* **What you will do**: Keep only the lines from the top of the listing through the one with "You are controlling", and reproduce them unaltered.

=======

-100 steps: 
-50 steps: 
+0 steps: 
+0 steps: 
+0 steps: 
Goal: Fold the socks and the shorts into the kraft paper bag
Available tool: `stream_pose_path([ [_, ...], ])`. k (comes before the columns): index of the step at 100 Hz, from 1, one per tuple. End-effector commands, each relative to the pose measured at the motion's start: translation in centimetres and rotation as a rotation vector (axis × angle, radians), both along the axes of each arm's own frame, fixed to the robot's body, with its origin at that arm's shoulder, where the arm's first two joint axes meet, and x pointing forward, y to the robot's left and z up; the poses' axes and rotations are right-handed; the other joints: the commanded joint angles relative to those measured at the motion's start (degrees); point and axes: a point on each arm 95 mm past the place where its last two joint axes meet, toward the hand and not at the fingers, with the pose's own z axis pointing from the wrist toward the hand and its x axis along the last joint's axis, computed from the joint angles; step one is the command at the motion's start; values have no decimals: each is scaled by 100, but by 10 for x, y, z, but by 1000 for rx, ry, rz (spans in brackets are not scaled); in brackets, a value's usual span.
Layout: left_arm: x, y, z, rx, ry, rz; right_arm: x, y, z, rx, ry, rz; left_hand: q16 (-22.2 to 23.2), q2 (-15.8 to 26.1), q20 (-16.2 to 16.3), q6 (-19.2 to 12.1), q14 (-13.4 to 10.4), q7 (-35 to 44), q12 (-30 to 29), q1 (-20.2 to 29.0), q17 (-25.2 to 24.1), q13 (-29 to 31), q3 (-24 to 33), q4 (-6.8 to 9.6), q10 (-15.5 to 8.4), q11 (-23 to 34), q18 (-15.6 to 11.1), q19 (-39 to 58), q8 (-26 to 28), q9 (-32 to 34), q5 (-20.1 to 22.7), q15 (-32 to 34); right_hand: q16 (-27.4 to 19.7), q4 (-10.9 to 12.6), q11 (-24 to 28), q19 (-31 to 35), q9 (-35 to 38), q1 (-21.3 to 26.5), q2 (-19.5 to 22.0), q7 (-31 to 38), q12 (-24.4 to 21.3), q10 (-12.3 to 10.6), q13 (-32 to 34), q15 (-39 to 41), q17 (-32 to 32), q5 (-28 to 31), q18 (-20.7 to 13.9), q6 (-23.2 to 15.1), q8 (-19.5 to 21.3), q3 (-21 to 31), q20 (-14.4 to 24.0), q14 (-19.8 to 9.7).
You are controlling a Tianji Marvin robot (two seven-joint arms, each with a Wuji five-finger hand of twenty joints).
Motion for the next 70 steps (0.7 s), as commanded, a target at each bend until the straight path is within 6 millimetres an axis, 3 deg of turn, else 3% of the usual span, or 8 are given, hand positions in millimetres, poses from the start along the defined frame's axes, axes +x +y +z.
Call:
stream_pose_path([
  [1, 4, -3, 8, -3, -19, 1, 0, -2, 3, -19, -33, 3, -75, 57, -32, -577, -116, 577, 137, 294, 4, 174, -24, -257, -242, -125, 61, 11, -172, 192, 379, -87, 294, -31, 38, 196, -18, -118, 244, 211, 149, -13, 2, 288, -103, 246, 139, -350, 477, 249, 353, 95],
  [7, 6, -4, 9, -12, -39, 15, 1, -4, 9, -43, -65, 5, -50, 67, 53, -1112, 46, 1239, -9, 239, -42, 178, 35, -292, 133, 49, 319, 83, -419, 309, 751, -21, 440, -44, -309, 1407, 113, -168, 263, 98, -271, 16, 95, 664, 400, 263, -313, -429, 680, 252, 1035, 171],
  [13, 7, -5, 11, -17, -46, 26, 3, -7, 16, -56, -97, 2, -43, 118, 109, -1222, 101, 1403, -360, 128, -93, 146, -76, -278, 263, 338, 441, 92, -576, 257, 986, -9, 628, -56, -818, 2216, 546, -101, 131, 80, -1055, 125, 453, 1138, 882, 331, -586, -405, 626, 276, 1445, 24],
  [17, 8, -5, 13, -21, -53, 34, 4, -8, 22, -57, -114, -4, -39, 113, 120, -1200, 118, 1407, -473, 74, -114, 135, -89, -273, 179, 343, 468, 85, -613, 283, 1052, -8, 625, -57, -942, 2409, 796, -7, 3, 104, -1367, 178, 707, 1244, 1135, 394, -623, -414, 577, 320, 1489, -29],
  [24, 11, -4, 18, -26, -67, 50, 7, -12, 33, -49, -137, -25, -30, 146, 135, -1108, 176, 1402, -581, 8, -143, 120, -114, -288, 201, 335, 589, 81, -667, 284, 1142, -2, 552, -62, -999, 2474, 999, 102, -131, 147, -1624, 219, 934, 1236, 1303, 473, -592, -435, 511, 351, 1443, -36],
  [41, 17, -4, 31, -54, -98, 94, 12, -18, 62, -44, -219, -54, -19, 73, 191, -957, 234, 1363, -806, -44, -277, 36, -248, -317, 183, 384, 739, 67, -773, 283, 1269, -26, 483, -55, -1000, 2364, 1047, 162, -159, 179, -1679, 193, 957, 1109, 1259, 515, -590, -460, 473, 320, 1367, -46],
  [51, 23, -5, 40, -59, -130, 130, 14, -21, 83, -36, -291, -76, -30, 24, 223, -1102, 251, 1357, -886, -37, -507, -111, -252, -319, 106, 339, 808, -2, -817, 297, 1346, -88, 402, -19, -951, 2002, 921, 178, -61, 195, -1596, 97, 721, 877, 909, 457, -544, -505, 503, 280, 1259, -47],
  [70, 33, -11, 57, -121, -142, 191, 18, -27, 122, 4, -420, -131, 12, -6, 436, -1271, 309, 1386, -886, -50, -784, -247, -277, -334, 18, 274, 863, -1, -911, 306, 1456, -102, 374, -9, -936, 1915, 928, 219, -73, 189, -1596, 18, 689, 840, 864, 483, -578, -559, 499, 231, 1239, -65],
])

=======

* **Your solution**:
-100 steps: 
-50 steps: 
+0 steps: 
+0 steps: 
+0 steps: 
Goal: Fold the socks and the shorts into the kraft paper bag
Available tool: `stream_pose_path([ [_, ...], ])`. k (comes before the columns): index of the step at 100 Hz, from 1, one per tuple. End-effector commands, each relative to the pose measured at the motion's start: translation in centimetres and rotation as a rotation vector (axis × angle, radians), both along the axes of each arm's own frame, fixed to the robot's body, with its origin at that arm's shoulder, where the arm's first two joint axes meet, and x pointing forward, y to the robot's left and z up; the poses' axes and rotations are right-handed; the other joints: the commanded joint angles relative to those measured at the motion's start (degrees); point and axes: a point on each arm 95 mm past the place where its last two joint axes meet, toward the hand and not at the fingers, with the pose's own z axis pointing from the wrist toward the hand and its x axis along the last joint's axis, computed from the joint angles; step one is the command at the motion's start; values have no decimals: each is scaled by 100, but by 10 for x, y, z, but by 1000 for rx, ry, rz (spans in brackets are not scaled); in brackets, a value's usual span.
Layout: left_arm: x, y, z, rx, ry, rz; right_arm: x, y, z, rx, ry, rz; left_hand: q16 (-22.2 to 23.2), q2 (-15.8 to 26.1), q20 (-16.2 to 16.3), q6 (-19.2 to 12.1), q14 (-13.4 to 10.4), q7 (-35 to 44), q12 (-30 to 29), q1 (-20.2 to 29.0), q17 (-25.2 to 24.1), q13 (-29 to 31), q3 (-24 to 33), q4 (-6.8 to 9.6), q10 (-15.5 to 8.4), q11 (-23 to 34), q18 (-15.6 to 11.1), q19 (-39 to 58), q8 (-26 to 28), q9 (-32 to 34), q5 (-20.1 to 22.7), q15 (-32 to 34); right_hand: q16 (-27.4 to 19.7), q4 (-10.9 to 12.6), q11 (-24 to 28), q19 (-31 to 35), q9 (-35 to 38), q1 (-21.3 to 26.5), q2 (-19.5 to 22.0), q7 (-31 to 38), q12 (-24.4 to 21.3), q10 (-12.3 to 10.6), q13 (-32 to 34), q15 (-39 to 41), q17 (-32 to 32), q5 (-28 to 31), q18 (-20.7 to 13.9), q6 (-23.2 to 15.1), q8 (-19.5 to 21.3), q3 (-21 to 31), q20 (-14.4 to 24.0), q14 (-19.8 to 9.7).
You are controlling a Tianji Marvin robot (two seven-joint arms, each with a Wuji five-finger hand of twenty joints).

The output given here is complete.